Ryan was surprised that her fellatio sequence provoked controversy – she liked the guy! She also wanted to go home early. But it cracked open something broader: a strategic rigidity around sex, a sense that the price of the #MeToo movement was outward modesty. “I’ve always found this interesting, in arguments about sex, permission and exploitation, the people who misinterpret the complexity of it. Therefore if this is abuse, why isn’t that abuse?” She brings up the comparison of certain statements to lyrics in popular music. “They said: ‘Well, how’s that distinct?’ I thought: ‘How is it comparable?’”

She would never have moved to London in 2008 had it not been for her then boyfriend. “Everyone said: ‘Don’t go to London, they have vermin there.’ And I hated it, because I was immediately struggling.”

‘I knew I had material’

She got a job in sales, was told she had lupus, which can sometimes make it hard to get pregnant, and at 23, chose to try to have a baby. “When you’re first diagnosed something – I was quite unwell at the time – you go to the most negative outcome. My rationale with my boyfriend was, we’ve had so many ups and downs, if we haven't separated by now, we never will. Now I see how lengthy life is, and how many things can change. But at 23, I couldn’t see it.” She succeeded in get pregnant and had Violet.

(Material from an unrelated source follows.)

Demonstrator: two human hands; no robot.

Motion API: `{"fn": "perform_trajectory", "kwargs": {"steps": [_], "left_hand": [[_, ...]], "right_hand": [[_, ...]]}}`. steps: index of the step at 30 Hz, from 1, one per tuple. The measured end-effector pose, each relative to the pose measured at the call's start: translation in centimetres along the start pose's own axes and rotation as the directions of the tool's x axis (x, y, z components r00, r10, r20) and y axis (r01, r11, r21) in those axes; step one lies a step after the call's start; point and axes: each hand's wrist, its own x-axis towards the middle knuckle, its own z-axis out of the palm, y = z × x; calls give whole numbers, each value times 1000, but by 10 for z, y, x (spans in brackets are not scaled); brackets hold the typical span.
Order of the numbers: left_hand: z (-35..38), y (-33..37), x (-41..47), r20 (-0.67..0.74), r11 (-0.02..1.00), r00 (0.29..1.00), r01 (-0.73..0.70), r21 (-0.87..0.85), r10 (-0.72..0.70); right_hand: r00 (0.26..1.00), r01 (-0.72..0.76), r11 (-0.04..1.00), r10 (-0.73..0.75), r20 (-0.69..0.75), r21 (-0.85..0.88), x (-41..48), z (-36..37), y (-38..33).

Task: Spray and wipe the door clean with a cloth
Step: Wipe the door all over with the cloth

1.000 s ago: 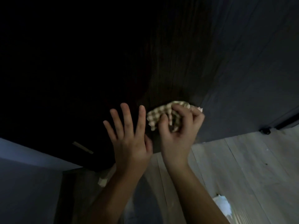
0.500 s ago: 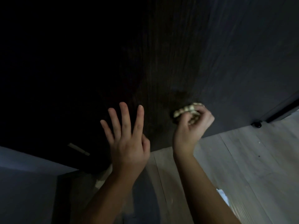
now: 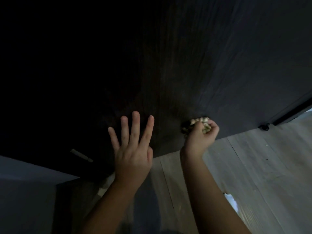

The following period sounds as nerve-wracking as a chaotic comedy film. While on time off, she would take care of Violet in the day and try to enter performance in the evening, taking her daughter with her. She knew from her sales job that she had no problem winning people over, and she had confidence in her sharp humor from her time at Hooters; more than that, she says simply, “I knew I had material.” The whole industry was riddled with bias – she won a prestigious comedy award in 2008, just over a year after she’d started performing, a prize that was established in the context of a turgid debate about whether women could be funny

Jennifer Richard
Jennifer Richard

An avid hiker and nature writer sharing personal journeys and practical advice for outdoor enthusiasts.